Instructions to follow: Print the listing once more, exactly as written.

Data excerpt:

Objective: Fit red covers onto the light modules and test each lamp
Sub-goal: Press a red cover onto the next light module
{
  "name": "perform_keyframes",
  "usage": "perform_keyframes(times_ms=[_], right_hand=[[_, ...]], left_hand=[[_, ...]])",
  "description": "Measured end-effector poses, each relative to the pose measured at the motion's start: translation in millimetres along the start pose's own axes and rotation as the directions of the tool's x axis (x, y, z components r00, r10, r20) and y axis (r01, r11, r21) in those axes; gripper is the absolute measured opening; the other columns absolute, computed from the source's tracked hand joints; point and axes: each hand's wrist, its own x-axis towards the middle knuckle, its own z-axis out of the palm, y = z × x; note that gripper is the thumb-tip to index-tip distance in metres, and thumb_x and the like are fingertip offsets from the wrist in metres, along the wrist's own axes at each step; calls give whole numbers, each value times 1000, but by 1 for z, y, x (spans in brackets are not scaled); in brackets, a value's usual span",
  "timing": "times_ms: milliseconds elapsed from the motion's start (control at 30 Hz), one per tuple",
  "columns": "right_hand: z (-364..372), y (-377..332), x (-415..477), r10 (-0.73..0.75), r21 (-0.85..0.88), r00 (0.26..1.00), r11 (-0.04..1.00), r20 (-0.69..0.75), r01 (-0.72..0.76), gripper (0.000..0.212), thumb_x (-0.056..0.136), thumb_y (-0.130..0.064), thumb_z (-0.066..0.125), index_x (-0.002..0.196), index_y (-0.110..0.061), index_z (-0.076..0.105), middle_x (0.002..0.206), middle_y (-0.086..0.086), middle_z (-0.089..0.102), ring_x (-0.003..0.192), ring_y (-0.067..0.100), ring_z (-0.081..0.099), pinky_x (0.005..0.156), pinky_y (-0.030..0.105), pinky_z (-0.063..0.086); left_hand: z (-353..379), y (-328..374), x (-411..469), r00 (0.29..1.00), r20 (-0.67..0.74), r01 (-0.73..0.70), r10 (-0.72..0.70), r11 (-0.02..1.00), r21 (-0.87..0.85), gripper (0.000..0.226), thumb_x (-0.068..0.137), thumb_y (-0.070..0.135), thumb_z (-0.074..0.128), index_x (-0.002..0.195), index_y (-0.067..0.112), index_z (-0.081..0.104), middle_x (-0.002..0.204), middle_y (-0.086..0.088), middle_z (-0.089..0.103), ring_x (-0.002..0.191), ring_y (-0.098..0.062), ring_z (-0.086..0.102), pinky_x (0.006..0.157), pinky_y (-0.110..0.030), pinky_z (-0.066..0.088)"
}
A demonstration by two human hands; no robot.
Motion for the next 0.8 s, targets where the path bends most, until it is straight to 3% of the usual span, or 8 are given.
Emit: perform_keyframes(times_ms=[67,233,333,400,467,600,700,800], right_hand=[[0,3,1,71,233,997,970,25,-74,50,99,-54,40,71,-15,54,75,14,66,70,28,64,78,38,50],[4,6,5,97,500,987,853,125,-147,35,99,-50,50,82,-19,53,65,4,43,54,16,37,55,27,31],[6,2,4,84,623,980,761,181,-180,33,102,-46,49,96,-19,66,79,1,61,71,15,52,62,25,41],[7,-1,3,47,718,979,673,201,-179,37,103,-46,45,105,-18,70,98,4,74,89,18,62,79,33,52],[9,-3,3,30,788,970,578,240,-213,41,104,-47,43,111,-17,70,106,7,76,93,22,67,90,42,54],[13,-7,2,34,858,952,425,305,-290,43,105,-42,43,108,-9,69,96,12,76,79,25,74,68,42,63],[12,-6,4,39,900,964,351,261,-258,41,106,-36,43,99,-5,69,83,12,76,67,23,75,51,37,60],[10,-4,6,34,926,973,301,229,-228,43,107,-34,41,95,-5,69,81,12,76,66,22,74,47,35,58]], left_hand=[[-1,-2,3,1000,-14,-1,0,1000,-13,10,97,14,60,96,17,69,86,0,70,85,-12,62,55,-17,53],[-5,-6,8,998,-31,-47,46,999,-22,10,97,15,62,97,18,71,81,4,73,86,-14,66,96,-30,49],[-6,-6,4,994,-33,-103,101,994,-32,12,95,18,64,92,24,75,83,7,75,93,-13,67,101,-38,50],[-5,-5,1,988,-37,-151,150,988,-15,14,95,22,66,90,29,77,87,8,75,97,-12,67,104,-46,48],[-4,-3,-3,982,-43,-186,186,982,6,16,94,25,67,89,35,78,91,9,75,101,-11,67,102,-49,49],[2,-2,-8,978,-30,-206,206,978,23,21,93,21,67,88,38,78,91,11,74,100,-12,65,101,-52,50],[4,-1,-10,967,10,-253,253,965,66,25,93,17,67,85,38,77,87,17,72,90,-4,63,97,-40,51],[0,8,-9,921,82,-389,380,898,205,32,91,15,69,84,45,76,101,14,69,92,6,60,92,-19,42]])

Result below:
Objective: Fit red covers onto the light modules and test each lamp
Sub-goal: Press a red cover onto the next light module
{
  "name": "perform_keyframes",
  "usage": "perform_keyframes(times_ms=[_], right_hand=[[_, ...]], left_hand=[[_, ...]])",
  "description": "Measured end-effector poses, each relative to the pose measured at the motion's start: translation in millimetres along the start pose's own axes and rotation as the directions of the tool's x axis (x, y, z components r00, r10, r20) and y axis (r01, r11, r21) in those axes; gripper is the absolute measured opening; the other columns absolute, computed from the source's tracked hand joints; point and axes: each hand's wrist, its own x-axis towards the middle knuckle, its own z-axis out of the palm, y = z × x; note that gripper is the thumb-tip to index-tip distance in metres, and thumb_x and the like are fingertip offsets from the wrist in metres, along the wrist's own axes at each step; calls give whole numbers, each value times 1000, but by 1 for z, y, x (spans in brackets are not scaled); in brackets, a value's usual span",
  "timing": "times_ms: milliseconds elapsed from the motion's start (control at 30 Hz), one per tuple",
  "columns": "right_hand: z (-364..372), y (-377..332), x (-415..477), r10 (-0.73..0.75), r21 (-0.85..0.88), r00 (0.26..1.00), r11 (-0.04..1.00), r20 (-0.69..0.75), r01 (-0.72..0.76), gripper (0.000..0.212), thumb_x (-0.056..0.136), thumb_y (-0.130..0.064), thumb_z (-0.066..0.125), index_x (-0.002..0.196), index_y (-0.110..0.061), index_z (-0.076..0.105), middle_x (0.002..0.206), middle_y (-0.086..0.086), middle_z (-0.089..0.102), ring_x (-0.003..0.192), ring_y (-0.067..0.100), ring_z (-0.081..0.099), pinky_x (0.005..0.156), pinky_y (-0.030..0.105), pinky_z (-0.063..0.086); left_hand: z (-353..379), y (-328..374), x (-411..469), r00 (0.29..1.00), r20 (-0.67..0.74), r01 (-0.73..0.70), r10 (-0.72..0.70), r11 (-0.02..1.00), r21 (-0.87..0.85), gripper (0.000..0.226), thumb_x (-0.068..0.137), thumb_y (-0.070..0.135), thumb_z (-0.074..0.128), index_x (-0.002..0.195), index_y (-0.067..0.112), index_z (-0.081..0.104), middle_x (-0.002..0.204), middle_y (-0.086..0.088), middle_z (-0.089..0.103), ring_x (-0.002..0.191), ring_y (-0.098..0.062), ring_z (-0.086..0.102), pinky_x (0.006..0.157), pinky_y (-0.110..0.030), pinky_z (-0.066..0.088)"
}
A demonstration by two human hands; no robot.
Motion for the next 0.8 s, targets where the path bends most, until it is straight to 3% of the usual span, or 8 are given.
Emit: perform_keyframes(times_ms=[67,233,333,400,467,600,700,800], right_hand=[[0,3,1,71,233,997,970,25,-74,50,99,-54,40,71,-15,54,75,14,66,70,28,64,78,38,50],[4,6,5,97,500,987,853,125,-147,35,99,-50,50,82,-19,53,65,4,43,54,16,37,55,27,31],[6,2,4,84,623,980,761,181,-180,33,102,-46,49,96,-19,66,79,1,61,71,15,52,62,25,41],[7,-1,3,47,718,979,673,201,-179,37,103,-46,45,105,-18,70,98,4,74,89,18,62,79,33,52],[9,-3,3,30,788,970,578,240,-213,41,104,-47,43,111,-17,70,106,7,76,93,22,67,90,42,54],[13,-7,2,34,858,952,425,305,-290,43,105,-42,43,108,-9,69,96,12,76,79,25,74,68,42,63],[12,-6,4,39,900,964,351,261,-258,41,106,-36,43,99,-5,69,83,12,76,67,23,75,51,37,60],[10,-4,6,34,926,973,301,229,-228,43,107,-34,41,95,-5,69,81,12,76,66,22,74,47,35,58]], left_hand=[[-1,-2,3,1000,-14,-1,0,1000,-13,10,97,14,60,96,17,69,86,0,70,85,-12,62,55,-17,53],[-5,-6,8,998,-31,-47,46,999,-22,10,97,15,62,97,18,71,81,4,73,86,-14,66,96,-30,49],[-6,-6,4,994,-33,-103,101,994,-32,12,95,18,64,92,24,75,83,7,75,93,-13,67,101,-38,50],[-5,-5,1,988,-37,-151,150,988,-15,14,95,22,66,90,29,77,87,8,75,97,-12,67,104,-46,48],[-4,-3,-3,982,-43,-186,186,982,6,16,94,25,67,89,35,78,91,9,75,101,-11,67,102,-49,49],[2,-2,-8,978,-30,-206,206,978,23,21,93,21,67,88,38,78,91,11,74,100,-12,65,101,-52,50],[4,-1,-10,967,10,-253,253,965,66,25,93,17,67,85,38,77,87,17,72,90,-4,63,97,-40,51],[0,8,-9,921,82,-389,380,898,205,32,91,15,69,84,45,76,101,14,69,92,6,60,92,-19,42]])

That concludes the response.